I beg to ask the Secretary of State for India whether he is aware that under the joint operation of the Indian Christian Converts Dissolution of Marriage Act and the Indian Penal Code, converts to Christianity suffer hardship, and particularly Roman Catholic Christians, who are at present by the Civil law deprived of the benefit of the Pauline dispensation to which they are entitled by the Canon Law of their Church; whether he is aware that by this privilege of the Roman Catholic Church, and by immemorial usage in that behalf, the dissolution was permitted of a marriage subsisting between a convert and a spouse, who refused to live with him or her, because of his or her conversion, by a simple process outside the courts, lasting thirty days and costing nothing, whereas under the existing law the procedure is so dilatory and expensive as to make recourse to it impossible to the average Christian convert; and whether he will cause inquiries to be made into a position which results in such hardships to those concerned, in view of the substitution of some short and simple procedure in place of that now provided by law.

THE SECRETARY OF STATE FOR INDIA (Mr. MORLEY,) Montrose Burghs

The opportunity has been given to the authorities of the Roman Catholic Church in India of suggesting simplifications of the procedure laid down in the Act mentioned. I shall always be ready to consider such suggestions, but I am not prepared in any way to exempt the class of case referred to from the jurisdiction of the Civil Courts.
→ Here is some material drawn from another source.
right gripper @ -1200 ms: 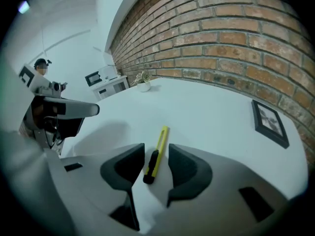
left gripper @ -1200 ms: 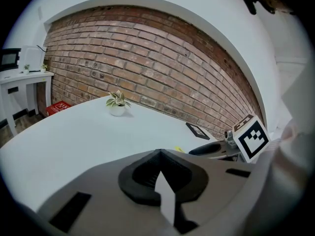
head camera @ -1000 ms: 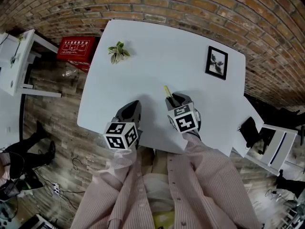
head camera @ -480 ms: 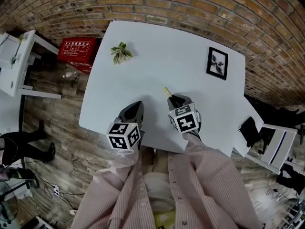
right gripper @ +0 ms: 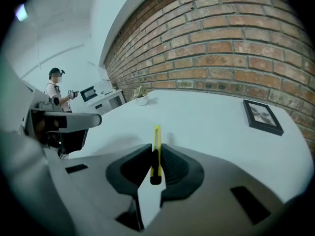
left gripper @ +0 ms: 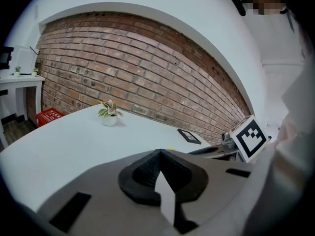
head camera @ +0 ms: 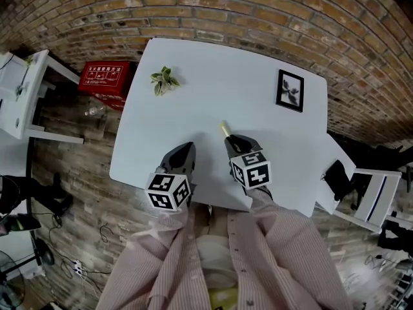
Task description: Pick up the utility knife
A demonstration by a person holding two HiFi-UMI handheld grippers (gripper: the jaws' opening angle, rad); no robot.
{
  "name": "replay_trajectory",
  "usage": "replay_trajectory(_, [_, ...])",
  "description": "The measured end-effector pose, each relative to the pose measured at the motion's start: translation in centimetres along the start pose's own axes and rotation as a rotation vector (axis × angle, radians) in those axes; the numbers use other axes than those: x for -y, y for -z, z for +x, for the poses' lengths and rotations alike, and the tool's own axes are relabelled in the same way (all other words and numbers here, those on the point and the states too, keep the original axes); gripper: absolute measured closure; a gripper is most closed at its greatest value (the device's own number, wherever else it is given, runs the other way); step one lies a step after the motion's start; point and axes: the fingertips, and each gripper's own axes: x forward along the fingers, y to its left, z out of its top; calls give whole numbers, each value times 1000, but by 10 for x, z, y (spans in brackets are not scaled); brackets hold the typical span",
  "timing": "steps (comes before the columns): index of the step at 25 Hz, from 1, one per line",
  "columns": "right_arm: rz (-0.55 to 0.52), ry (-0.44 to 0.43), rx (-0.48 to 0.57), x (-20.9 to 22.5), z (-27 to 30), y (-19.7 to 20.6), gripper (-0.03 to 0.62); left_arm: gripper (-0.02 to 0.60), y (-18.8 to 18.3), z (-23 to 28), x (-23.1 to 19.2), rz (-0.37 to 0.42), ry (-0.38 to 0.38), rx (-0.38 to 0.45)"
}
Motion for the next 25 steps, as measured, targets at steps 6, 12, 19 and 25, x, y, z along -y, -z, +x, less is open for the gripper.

I have no reason to suppose that the provisions of the Act are regarded as a hardship by the Indian Christian community generally, and I do not think it necessary to order a special inquiry.

*MR. REES

Is the right hon. Gentleman aware that it was represented that it was a grievance, and when I asked leave to introduce a Bill to remedy it, the answer of the Council was not that there was not a grievance, but that that was not the time to remedy it?

MR. J. WARD

Would it not be much better for the right hon. Gentleman to assume there was a grievance?